Output every entry below word for word, without its pictures.

*** EXERCISE MATERIAL Section Begins ***

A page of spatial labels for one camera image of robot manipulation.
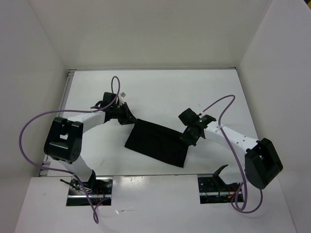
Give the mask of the black skirt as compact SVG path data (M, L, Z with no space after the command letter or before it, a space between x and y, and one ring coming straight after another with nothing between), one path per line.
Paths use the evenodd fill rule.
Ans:
M125 142L125 147L176 167L184 167L189 146L182 133L138 119Z

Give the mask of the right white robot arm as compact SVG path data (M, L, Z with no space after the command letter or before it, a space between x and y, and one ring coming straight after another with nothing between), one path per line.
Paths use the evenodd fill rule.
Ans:
M196 146L199 138L213 141L228 150L234 149L246 179L256 188L266 186L283 170L283 164L272 143L267 138L258 140L236 132L209 116L183 121L186 125L181 139Z

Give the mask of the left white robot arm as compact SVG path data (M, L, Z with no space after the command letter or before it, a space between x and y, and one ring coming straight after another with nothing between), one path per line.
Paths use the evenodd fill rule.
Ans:
M113 104L103 111L92 109L69 118L56 117L48 133L44 153L59 161L76 183L80 180L79 187L86 194L93 193L101 185L96 180L95 171L86 165L81 156L83 134L112 119L117 119L120 125L137 122L127 103Z

*** EXERCISE MATERIAL Section Ends ***

#### ANSWER TO THIS PROBLEM:
A page of spatial labels for one camera image of robot manipulation.
Give the mask of the black skirt as compact SVG path data (M, L, Z with no space after the command letter or before it, a space between x and y, and one ring coming straight after another with nothing between), one path per line.
Paths use the evenodd fill rule.
Ans:
M125 142L125 147L176 167L184 167L189 146L182 133L138 119Z

Give the mask of the right white robot arm as compact SVG path data (M, L, Z with no space after the command letter or before it, a space between x and y, and one ring coming straight after another with nothing between), one path per line.
Paths use the evenodd fill rule.
Ans:
M196 146L199 138L213 141L228 150L234 149L246 179L256 188L266 186L283 170L283 164L272 143L267 138L258 140L236 132L209 116L183 121L186 125L181 139Z

Give the mask of the left white robot arm as compact SVG path data (M, L, Z with no space after the command letter or before it, a space between x and y, and one ring coming straight after another with nothing between), one path per line.
Paths use the evenodd fill rule.
Ans:
M113 104L103 111L92 109L69 118L56 117L48 133L44 153L59 161L76 183L80 180L79 187L86 194L93 193L101 185L96 180L95 171L86 165L81 156L83 134L112 119L117 119L120 125L137 122L127 103Z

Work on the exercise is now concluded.